### [AIM OF THE TASK]
Run through the data and copy out every line that mentions the word "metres".

### [INPUT DATA]
★ ★ ★ ★ ★

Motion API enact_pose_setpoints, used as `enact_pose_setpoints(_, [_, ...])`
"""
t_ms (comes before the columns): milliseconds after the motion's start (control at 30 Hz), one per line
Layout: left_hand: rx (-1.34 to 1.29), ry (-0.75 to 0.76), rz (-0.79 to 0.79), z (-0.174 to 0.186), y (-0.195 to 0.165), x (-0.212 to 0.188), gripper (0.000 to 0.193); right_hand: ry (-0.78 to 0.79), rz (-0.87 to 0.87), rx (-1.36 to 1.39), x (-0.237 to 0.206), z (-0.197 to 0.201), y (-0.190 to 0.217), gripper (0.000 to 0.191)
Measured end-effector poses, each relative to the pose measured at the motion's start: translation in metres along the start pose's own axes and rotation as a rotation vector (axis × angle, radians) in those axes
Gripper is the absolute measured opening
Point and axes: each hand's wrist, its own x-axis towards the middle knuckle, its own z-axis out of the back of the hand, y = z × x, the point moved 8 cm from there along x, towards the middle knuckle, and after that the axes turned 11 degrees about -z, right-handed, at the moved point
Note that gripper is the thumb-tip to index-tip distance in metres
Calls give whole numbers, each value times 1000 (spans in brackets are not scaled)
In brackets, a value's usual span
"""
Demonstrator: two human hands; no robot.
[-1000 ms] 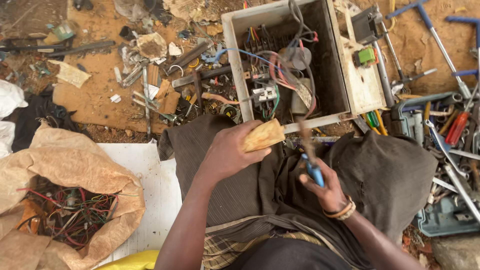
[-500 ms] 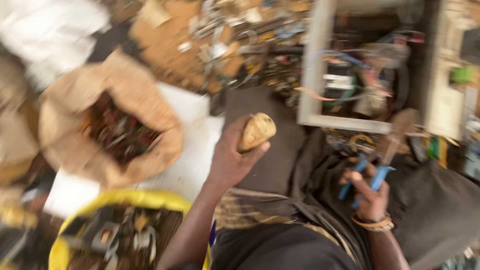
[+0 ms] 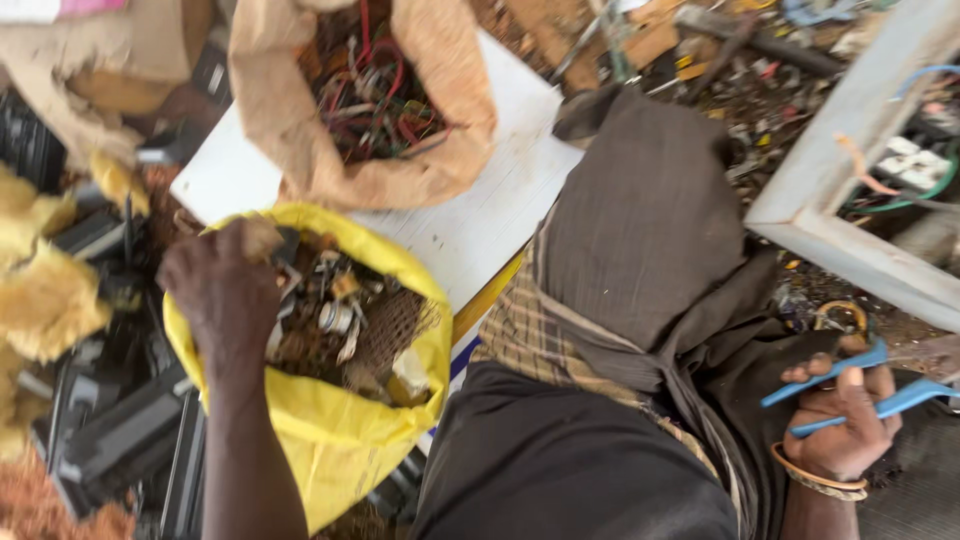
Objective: The person sits on the ground and uses pliers to remove wires and components from an open electrical box resting on their lap. They repeatedly pull and cut wires, placing removed pieces into a nearby sack.
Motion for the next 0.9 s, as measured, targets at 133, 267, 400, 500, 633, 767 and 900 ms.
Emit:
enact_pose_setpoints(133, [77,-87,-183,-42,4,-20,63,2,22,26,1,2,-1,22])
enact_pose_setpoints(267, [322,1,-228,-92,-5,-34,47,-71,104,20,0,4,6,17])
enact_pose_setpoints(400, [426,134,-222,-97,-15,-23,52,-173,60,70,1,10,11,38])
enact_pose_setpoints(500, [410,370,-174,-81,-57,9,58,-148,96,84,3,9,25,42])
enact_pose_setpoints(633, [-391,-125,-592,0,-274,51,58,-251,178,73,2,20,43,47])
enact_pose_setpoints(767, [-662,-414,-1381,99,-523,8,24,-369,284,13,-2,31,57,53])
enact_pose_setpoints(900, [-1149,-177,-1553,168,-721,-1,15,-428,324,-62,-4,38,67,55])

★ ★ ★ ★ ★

### [FINISHED TASK]
Measured end-effector poses, each relative to the pose measured at the motion's start: translation in metres along the start pose's own axes and rotation as a rotation vector (axis × angle, radians) in those axes
Note that gripper is the thumb-tip to index-tip distance in metres

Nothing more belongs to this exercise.